– Ты танцуешь так, будто всегда таким и был. Ti amo![127]
Морицу и впрямь казалось, что с него свалилось все, чем он больше не являлся. Он чувствовал свои мышцы – они болели, он чувствовал счастье – оно гудело у него в крови. Он снова был весь на виду. Теперь-то он понимал, что стать невидимым он решил еще в детстве. Что-то в нем в те далекие дни пожелало уйти в тень, устраниться из мира. Постичь искусство избегать наказания и получать похвалу за послушание. Жизнь без побоев. И жизнь без самого себя как плата за это. И путь этот выбрал не он один, а вся его страна. На самом деле – теперь он это знал – всякая диктатура подпитывается не силой вождя, а слабостью народа. Немцы были не расой господ, а народом подданных.
И все эти люди, что танцуют вокруг него, полны безудержной радости просто потому, что они живы, что они больше не рабы и не господа. И они счастливы. Их хотели убить за то, чем они были. Они потеряли все, но спаслись.
И Мориц теперь знал, кто же он, кому принадлежит, – вот эти люди, вот его народ отныне, он один из них, он из этой толпы безродных на пути откуда-то куда-то.
Он знал, кто был его фараоном, и он знал, каково это – быть рабом на чужбине, даже если чужбина – твоя собственная страна, поработившая своих подданных. И он сумел освободиться, сделав свое «я» микроскопическим, невидимкой проскользнул сквозь ячейки сети. Его переполняла глубокая благодарность. Он сбежал и принят общиной, для которой важен не цвет кожи, а общность ценностей. Общиной, которая не спрашивает, откуда ты, а спрашивает только, куда ты направляешься.

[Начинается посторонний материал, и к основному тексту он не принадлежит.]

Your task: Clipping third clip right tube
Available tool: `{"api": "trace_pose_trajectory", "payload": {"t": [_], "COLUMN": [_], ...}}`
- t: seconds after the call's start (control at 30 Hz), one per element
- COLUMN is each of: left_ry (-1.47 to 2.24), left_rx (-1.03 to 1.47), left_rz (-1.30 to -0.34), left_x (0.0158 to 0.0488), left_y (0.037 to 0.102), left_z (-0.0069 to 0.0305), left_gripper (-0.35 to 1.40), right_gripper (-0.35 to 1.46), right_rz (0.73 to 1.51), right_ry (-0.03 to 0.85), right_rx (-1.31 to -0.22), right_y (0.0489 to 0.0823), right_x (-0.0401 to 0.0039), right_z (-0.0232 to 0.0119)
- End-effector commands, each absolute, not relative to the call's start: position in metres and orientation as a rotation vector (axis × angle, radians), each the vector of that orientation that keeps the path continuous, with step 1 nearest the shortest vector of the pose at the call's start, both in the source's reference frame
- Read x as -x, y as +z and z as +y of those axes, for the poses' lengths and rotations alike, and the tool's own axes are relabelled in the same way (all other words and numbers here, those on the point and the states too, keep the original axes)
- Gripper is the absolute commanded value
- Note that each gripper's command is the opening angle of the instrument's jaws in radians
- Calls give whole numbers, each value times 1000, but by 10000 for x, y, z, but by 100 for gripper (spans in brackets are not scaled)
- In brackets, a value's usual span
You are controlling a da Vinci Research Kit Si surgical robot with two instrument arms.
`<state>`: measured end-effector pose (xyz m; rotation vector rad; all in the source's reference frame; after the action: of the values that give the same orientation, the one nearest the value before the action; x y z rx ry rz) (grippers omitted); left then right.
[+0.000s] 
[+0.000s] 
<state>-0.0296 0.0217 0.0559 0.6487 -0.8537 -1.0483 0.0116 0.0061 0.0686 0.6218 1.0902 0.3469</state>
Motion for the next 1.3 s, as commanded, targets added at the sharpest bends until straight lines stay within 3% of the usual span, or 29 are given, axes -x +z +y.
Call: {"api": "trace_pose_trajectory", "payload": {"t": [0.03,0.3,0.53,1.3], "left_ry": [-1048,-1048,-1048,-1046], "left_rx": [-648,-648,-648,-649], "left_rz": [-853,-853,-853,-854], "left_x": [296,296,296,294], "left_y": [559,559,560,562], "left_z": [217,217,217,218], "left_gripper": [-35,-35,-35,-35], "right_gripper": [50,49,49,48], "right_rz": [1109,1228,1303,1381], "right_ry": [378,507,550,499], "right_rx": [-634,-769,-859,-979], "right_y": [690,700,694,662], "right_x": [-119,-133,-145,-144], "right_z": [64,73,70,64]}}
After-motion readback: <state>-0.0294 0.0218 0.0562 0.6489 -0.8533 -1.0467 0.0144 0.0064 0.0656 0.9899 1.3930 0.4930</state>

Одного он по-прежнему не знал – где его земля обетованная.
Он был ошеломлен, увидев себя в зеркале. Реквизит в золоченой раме, который кто-то поставил в кулисах. В зеркале счастливый человек кружился в танце – так Мориц не танцевал никогда.
Salve, Maurice, приветствовал он свое отражение. Спасибо за мою жизнь.

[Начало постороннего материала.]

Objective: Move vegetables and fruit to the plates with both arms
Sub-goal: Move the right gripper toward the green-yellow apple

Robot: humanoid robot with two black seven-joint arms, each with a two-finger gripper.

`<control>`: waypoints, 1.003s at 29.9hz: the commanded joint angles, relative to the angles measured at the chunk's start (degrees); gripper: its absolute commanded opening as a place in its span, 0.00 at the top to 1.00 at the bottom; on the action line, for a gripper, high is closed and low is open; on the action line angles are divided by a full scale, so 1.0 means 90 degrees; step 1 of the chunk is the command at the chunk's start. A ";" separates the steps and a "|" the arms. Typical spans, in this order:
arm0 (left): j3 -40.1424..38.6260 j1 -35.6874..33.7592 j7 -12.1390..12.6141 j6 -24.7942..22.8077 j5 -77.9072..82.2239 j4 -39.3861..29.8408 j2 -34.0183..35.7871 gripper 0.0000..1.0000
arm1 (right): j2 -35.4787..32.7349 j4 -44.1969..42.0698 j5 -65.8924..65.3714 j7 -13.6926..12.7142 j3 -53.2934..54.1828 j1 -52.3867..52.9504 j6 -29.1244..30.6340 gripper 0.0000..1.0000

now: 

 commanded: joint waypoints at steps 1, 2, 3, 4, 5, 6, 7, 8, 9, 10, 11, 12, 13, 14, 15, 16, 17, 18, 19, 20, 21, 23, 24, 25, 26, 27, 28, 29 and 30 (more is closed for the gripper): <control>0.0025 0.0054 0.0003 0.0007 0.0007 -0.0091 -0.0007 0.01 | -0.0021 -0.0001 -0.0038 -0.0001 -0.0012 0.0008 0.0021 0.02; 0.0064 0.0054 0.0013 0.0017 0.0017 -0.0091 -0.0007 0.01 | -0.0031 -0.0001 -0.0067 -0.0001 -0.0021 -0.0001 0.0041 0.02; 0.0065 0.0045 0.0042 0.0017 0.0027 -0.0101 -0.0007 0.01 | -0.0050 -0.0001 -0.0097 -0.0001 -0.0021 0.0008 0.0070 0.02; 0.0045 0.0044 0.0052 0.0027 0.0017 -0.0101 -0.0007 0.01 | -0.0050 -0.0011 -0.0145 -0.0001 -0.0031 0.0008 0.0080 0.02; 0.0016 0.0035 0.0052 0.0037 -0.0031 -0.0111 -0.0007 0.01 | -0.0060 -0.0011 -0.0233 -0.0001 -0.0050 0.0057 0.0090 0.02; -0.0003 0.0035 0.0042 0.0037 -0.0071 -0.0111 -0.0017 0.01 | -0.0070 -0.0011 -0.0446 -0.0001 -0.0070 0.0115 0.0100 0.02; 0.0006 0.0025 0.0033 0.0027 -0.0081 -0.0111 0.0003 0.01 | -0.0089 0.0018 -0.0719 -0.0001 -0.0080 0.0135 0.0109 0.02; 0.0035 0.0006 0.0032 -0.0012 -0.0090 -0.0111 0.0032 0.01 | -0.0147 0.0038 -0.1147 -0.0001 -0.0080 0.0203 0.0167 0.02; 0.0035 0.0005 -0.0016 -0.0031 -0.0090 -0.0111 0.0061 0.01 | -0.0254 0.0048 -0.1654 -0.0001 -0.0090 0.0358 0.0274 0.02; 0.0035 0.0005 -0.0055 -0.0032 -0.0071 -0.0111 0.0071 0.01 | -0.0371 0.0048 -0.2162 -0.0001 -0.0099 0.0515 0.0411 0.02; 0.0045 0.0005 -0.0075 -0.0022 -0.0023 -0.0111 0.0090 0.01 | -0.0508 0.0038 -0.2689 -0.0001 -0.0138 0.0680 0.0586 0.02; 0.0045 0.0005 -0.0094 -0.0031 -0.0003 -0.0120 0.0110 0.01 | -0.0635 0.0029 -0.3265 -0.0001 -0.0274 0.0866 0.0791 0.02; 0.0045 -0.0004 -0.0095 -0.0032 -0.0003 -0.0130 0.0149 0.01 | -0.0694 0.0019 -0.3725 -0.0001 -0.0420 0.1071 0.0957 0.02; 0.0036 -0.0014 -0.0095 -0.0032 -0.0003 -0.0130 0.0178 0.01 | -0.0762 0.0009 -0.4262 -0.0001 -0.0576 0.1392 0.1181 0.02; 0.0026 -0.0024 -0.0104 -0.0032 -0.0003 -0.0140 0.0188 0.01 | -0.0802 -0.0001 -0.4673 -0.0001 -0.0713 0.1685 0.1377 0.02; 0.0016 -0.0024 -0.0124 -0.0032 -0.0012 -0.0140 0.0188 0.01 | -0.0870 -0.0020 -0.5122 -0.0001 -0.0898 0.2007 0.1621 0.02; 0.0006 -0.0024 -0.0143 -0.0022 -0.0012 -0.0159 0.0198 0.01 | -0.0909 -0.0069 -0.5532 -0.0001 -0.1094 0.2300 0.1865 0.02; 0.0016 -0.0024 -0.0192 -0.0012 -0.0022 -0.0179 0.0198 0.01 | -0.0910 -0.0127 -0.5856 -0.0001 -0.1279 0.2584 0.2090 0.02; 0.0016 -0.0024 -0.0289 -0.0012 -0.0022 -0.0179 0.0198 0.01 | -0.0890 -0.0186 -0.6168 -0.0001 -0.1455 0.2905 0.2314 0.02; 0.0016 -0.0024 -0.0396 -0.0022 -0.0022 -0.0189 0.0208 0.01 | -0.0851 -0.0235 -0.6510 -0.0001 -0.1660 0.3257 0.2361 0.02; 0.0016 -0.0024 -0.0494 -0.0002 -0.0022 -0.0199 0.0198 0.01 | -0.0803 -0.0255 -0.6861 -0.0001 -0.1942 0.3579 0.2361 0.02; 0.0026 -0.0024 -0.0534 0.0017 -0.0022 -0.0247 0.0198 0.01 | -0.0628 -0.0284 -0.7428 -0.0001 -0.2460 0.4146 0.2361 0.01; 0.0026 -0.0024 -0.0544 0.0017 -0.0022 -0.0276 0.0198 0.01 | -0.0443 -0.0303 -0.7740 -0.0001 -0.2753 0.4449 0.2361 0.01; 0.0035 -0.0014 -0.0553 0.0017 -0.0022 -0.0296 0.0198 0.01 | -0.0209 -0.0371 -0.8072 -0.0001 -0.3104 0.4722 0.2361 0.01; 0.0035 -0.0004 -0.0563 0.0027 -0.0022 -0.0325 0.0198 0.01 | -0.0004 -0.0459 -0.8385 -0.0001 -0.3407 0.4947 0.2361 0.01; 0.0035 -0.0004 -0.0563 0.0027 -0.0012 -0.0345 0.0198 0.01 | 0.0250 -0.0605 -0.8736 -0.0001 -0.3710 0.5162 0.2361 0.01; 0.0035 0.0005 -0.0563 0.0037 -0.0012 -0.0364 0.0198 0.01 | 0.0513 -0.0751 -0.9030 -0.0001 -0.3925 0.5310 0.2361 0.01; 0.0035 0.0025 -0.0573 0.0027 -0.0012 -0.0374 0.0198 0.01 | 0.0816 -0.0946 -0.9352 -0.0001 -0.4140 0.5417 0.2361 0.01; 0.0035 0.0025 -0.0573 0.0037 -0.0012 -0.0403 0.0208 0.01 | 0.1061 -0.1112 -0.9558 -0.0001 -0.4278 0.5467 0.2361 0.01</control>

Внезапно в нем снова поднялась паника. Но теперь он понимал, чего боится, – потерять себя. Стать настолько Мори́сом, что совсем исчезнет Мориц. Что душа отделится от тела и больше не сможет найти дорогу назад. Ясмина почувствовала его растерянность и нежно погладила Морица по щеке.
– Amore, tutto bene?
– Sì[128].
Ее прикосновение успокоило, вернуло его душу в тело. Мориц взял руку Ясмины и крепко сжал. Он смотрел на нее и уже не знал, та ли это Ясмина, с которой он себя потерял, с ее смехом и печалью, с ее распахнутым сердцем, с ее самозабвением в танце. Может, он и любил ее за то, что она была в этом мире такой же потерянной, как и он.
– Сыграйте «Юкали», – крикнула Ясмина аккордеонисту.
Тот знал это танго и заиграл. А Ясмина запела.
Все остановились и слушали, и ее голос поначалу казался нежным и хрупким – как ее тело, но с каждым мигом наливался уверенностью. Мориц тоже был заворожен. Прежде она не отваживалась петь на людях, всегда в своей комнате, подпевая пластинкам брата. И теперь казалось, что голос Виктора просвечивает сквозь ее голос. Как будто Виктор никогда не умирал. Она пела для него – и внезапно Виктор очутился среди них. Альберт растроганно вытирал слезы. Потом начали подпевать знающие французский. Для нее Юкали, остров счастья, был не воспоминанием, а обещанием. Когда Ясмина замолчала, Альберт подошел к дочери и обнял. Ему не надо было говорить, о чем он думает, – она и так знала. Она вернула его назад – пусть лишь на краткий миг, но этого было достаточно, чтобы Альберт почувствовал, что его сын не пропал, а лишь отдалился на одну песню.